What is Business Analytics?
“Business analytics” has become a buzzword in business circles these days. Read on to find out what is meant by business analytics and how a business analytics course can help you in your career.
The goal of a business is to develop business, generate revenues and be successful. It is not enough to just come up with products and services and then market and sell them. It is also important to track and analyse what is going on at each step of the process, and in every aspect of the business, so that we know what we are able to make the right decisions.

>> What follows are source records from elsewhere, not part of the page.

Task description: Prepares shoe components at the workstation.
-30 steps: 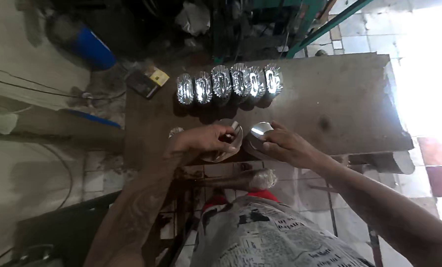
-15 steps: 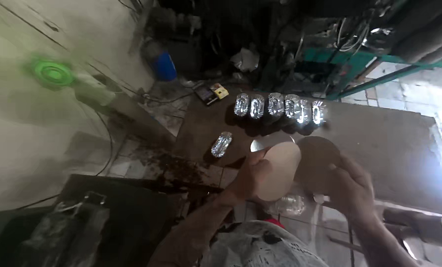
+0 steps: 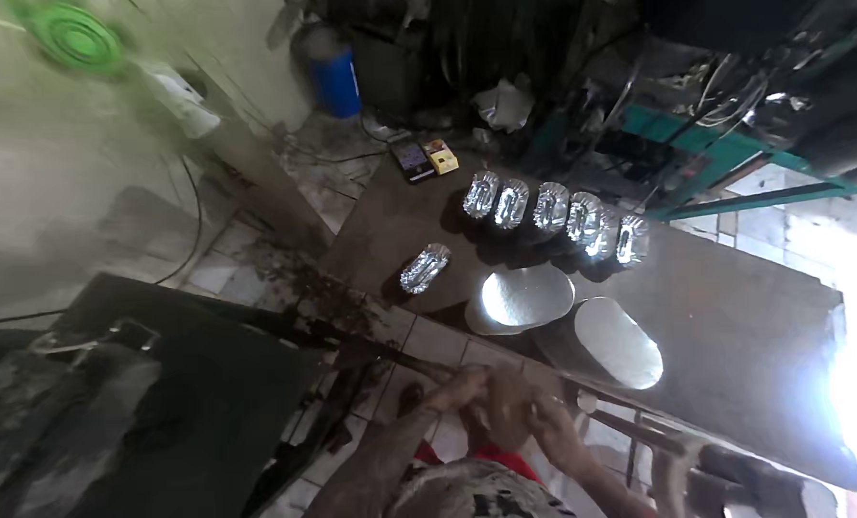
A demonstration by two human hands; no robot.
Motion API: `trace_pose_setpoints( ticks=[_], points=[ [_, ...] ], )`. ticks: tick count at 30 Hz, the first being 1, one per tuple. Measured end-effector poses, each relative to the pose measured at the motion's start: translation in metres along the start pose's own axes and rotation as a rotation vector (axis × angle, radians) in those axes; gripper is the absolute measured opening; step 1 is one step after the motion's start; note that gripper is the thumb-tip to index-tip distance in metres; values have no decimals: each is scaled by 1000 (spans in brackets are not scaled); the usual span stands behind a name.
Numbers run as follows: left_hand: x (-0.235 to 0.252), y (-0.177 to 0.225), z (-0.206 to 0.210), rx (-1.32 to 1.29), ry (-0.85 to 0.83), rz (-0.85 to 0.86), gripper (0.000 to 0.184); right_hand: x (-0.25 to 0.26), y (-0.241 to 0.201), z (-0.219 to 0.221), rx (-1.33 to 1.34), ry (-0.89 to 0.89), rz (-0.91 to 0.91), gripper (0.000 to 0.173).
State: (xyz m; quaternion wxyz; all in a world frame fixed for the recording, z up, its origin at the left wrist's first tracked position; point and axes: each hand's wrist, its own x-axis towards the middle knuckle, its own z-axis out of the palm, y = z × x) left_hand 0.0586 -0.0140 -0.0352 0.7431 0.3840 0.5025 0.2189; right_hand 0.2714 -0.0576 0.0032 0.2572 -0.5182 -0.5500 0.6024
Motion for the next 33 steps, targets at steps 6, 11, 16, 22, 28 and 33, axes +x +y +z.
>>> trace_pose_setpoints(
  ticks=[6, 11, 16, 22, 28, 33],
  points=[
    [104, -37, 17, 770, -72, -345, 58, -81, 74, -37, -765, -397, 471, 36],
    [-31, 27, 5, -71, 174, -214, 34, -81, 110, -21, -779, -452, 648, 38],
    [-55, 73, -84, 672, 71, -154, 61, -55, 108, -20, -752, -553, 617, 39],
    [-213, 115, -194, -94, 836, 385, 46, -47, 38, -2, -667, -571, 163, 35],
    [-244, 58, -265, 256, 1255, 448, 65, 4, 9, 75, -542, -404, 55, 29],
    [-329, -70, -306, 598, 1130, -223, 61, 82, -65, 210, -510, -298, -233, 26]
  ],
)
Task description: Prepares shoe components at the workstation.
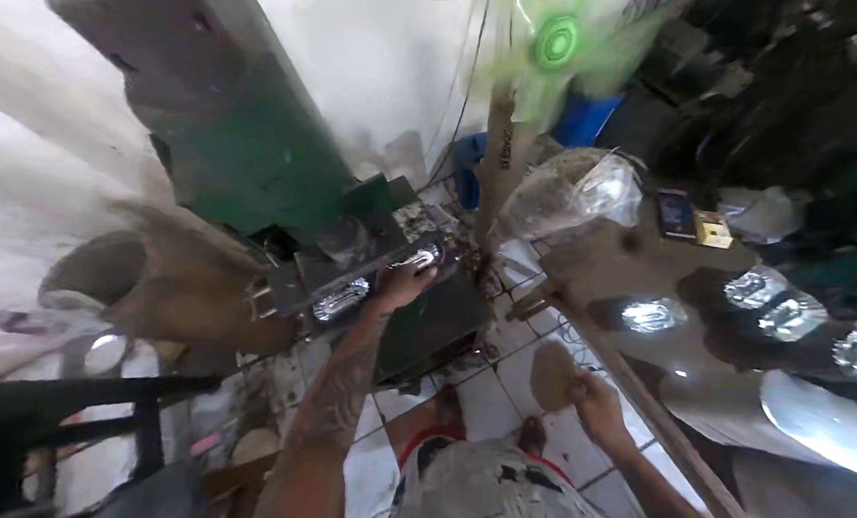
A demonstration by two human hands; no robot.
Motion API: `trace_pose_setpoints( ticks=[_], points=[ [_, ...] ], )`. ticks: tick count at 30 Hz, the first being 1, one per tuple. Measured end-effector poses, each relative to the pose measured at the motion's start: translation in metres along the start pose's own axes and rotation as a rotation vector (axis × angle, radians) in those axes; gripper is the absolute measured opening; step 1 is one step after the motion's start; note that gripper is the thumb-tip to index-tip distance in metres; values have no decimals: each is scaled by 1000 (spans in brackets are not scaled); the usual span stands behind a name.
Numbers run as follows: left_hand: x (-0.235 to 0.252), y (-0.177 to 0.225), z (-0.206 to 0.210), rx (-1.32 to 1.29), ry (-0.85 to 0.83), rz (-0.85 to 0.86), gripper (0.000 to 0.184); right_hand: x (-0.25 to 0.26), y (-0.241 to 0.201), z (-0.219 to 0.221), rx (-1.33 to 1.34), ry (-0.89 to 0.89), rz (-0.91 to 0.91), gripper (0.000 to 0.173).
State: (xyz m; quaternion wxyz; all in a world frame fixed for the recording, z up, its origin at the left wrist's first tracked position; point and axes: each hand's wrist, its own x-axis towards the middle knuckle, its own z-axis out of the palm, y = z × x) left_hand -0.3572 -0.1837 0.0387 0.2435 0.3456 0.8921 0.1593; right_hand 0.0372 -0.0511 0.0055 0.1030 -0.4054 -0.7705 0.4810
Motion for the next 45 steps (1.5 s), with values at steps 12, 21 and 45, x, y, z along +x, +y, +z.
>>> trace_pose_setpoints(
  ticks=[12, 21, 45],
  points=[
    [-143, -59, -76, 233, -406, 322, 31, 190, -193, 186, -934, -636, -1122, 34],
    [-248, 20, -26, -498, -595, 427, 50, 124, -256, 269, -955, -939, -1037, 31],
    [-60, 302, 139, 142, -549, 390, 46, -102, 218, -95, -413, -294, 270, 94]
  ],
)
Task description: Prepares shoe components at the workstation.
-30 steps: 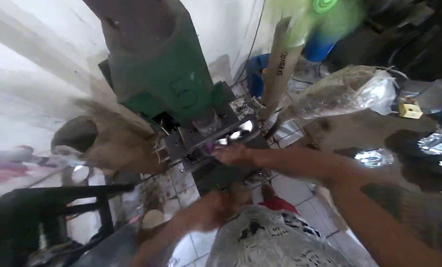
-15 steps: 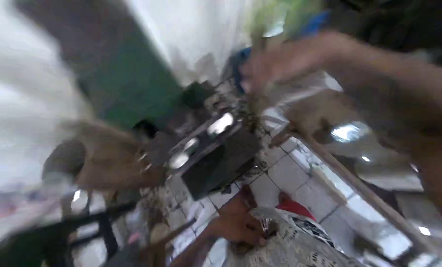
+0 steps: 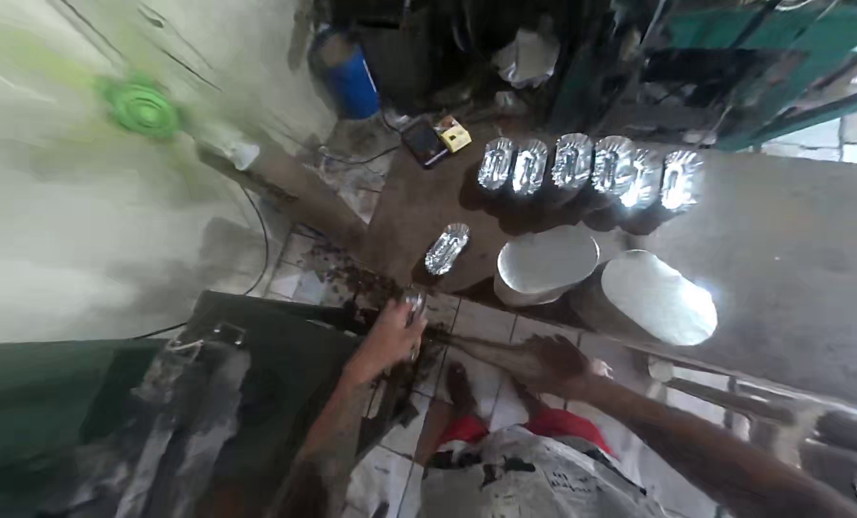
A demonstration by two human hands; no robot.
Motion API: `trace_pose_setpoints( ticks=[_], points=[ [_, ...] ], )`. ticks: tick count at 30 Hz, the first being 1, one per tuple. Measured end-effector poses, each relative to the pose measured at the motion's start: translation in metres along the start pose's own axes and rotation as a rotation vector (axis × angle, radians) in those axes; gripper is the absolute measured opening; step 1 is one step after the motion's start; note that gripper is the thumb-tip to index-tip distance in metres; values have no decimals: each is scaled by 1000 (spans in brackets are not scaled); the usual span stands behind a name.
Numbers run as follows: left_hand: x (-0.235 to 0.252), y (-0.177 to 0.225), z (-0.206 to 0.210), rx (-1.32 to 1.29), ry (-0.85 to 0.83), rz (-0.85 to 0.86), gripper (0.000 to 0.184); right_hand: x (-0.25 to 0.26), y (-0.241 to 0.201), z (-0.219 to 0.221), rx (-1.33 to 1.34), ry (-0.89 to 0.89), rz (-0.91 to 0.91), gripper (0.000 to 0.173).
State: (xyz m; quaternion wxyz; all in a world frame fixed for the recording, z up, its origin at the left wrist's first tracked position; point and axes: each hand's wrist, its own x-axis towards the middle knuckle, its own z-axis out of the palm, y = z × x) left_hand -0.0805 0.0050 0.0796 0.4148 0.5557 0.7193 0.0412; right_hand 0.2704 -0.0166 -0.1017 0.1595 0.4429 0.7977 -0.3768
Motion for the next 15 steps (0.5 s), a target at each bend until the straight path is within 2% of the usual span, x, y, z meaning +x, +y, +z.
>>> trace_pose_setpoints(
  ticks=[1, 2, 6, 10, 15],
  points=[
    [30, 18, -3, 90, -1, 32, 43, 4, 34, 30, 17, 47, 80, 98],
    [60, 33, -4, 163, 2, 86, 40, 5, 50, 39, 38, 45, 150, 99],
    [150, 71, -12, 354, -103, 260, 36, 5, 50, 31, 114, 20, 165, 95],
    [190, 60, -12, 527, -234, 288, 48, 16, 64, 37, 161, -41, 294, 102],
    [200, 30, 12, 634, -183, 384, 51, 14, 64, 34, 168, -6, 248, 102]
  ],
)
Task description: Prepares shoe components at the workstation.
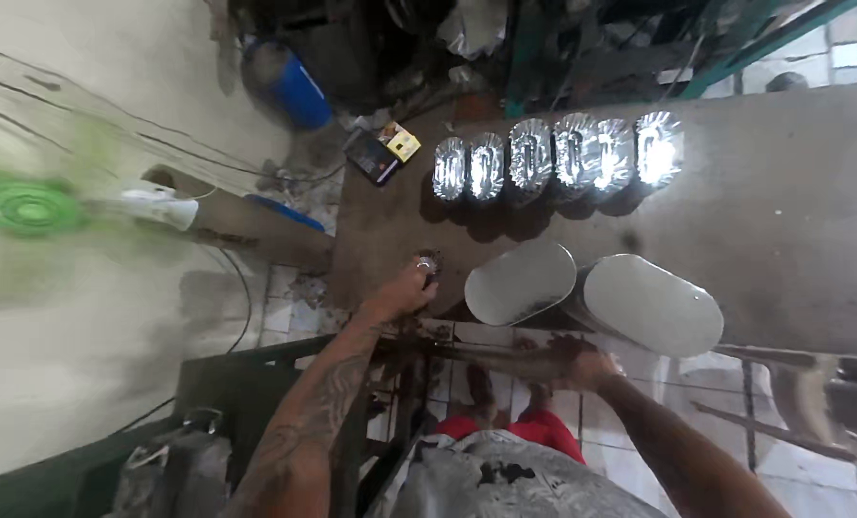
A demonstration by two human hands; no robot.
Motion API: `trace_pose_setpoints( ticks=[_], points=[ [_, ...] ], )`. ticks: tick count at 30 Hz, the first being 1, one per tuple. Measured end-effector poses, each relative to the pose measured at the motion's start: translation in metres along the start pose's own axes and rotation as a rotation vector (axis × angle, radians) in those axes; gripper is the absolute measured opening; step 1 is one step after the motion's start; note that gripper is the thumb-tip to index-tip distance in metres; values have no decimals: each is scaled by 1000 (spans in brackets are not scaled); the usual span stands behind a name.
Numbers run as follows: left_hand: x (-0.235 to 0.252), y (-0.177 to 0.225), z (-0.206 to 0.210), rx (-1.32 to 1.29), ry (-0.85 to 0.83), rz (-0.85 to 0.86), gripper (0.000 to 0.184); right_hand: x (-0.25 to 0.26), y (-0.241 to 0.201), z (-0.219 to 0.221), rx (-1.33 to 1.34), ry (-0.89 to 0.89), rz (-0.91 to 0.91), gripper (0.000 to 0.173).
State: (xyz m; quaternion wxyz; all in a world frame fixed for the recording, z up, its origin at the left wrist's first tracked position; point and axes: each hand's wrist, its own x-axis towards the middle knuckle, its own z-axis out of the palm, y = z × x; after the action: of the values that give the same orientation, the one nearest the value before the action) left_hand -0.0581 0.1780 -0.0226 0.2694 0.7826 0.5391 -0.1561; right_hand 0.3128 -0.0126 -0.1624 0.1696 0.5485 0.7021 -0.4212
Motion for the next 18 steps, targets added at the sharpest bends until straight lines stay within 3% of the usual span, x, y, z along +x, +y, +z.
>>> trace_pose_setpoints(
  ticks=[3, 5, 7, 9, 12, 15, 16, 18],
  points=[
    [1, -9, 0, -63, 60, 96, 50, -12, -17, -7, 0, 72, -22, 100],
    [1, -12, -6, -154, 129, 200, 41, -27, -36, -21, 105, 87, 55, 86],
    [5, -12, -13, -114, 74, 267, 39, -39, -53, -19, 287, 187, 184, 65],
    [19, -9, -15, -1, -6, 335, 38, -49, -65, -10, 429, 282, 222, 59],
    [44, -8, -8, 54, -70, 411, 29, -75, -84, -7, 580, 251, 75, 55],
    [20, -3, -25, 10, -63, 405, 31, -132, -117, -63, 497, 224, -121, 44],
    [7, -6, -31, -19, -45, 354, 36, -154, -128, -88, 464, 349, -164, 42],
    [-4, -26, -31, -118, 32, 219, 47, -181, -130, -128, 325, 789, -259, 36]
  ],
)
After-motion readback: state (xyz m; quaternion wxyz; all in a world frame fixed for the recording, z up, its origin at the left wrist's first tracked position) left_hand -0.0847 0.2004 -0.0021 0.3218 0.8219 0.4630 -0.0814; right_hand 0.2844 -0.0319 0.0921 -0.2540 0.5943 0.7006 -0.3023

Broadly speaking, business analytics is about analysing data to develop business. For example data pertaining to how many sales were closed in particular seasons, or during particular festivals and holidays, or in particular months, or by particular sales people; which product has more sales; which features of a product are being used, and so on and so forth. Insights like these are used to inform and devise product, pricing, sales and marketing strategies for the future, in order to optimize business success.
What Does Business Analytics Involve?
Business Analytics, as we have already seen, involves data, numbers, statistics.
So, the next question is from where do we get the data? How is the data generated?
It is not as though this data is manually collected in excel sheets, and then analysed manually. That is not even possible. There are innumerable data points generated each day, and even a small section of the data would be the size of a haystack over a period of time.
Automation holds the key to data analytics. Business processes are managed using project or business management tools, and these can be either legacy tools or popular tools like Jeera, Asana, Salesforce, etc. These project management tools would also have some data collection and analytical capabilities. Additionally, there are various off-the-shelf tools available for collecting and analysing data. These can be either used directly or they can be agnostically integrated in the business management tools through APIs. These automated tools help you slice and dice data in various ways, and by various parameters. A few popular business intelligence tools include DOMO, Datapine, Clear Analytics, etc.
In short, business analytics involves data, quantitative and analytical methods, and data tools to help us make sense of the data.
What Does A Business Analytics Course Include?
A business analytics course, therefore, would typically involve training in various aspects of data science such as what kind of data to collect, how to analyse the data using statistical models, predictive analytics, machine learning, and perhaps also how to use popular business intelligence tools.
A business analytics course will train you in sorting haystacks of data, spotting the needles in the haystacks, and coming up with statistical and mathematical models to make predictions about the future of the business.
It will help you learn how to present analytics to the decision makers, using data visualization techniques, in order to help them make better business decisions. From decisions like what is the best time to make a Facebook ad live – to which sales rep to recruit in a particular area – to what you need to do to beat your competition and capture more market share.
Who is A Business Analytics Course Suitable For?
With innumerable startups on the horizon, apart from age-old organizations and small and medium businesses, there are a lot of job opportunities these days for which having a formal training in business analytics makes it advantageous for you to stand out among applicants and get selected.
Typically, if you are looking for roles like these, then a business analyst course is for you.
- Data Analyst
- Business Analyst
- Data Scientist
- Statistical Analyst
- Reporting Analyst
What is the Minimum Qualification for a Business Analytics Course?
Strictly speaking, there is no minimum qualification necessary to enroll for a business analytics course. That said, generally professionals from Engineering, Finance, Maths, Statistics, Business Management background take up business analytics, as more often than not, their job profile would need them to have knowledge and skills pertaining to data science and analytics.
Additionally, as mentioned earlier, those who are looking to pursue a career in business analytics may take up a business analytics course, irrespective of what their qualification is, especially if they already have some relevant experience as part of their job profile.